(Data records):
--

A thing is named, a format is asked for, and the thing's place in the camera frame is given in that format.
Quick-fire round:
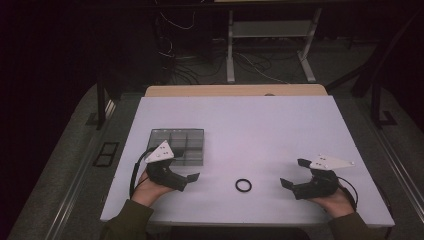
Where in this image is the black upright stand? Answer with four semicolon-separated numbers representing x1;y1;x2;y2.
370;83;398;129
85;74;116;131

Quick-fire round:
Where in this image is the white floor cable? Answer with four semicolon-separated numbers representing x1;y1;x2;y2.
244;53;290;84

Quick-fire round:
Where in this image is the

--

(ASSIGNMENT): Quote each entry above verbatim and drop the pictures.

(RESULT BELOW):
A thing is named, a format is asked for, and the thing's place in the camera frame is given in that format.
Quick-fire round:
Where in this image is the black upright stand? Answer with four semicolon-separated numbers representing x1;y1;x2;y2.
370;83;398;129
85;74;116;131

Quick-fire round:
Where in this image is the white floor cable? Answer with four semicolon-separated numbers representing x1;y1;x2;y2.
244;53;290;84

Quick-fire round:
Where in this image is the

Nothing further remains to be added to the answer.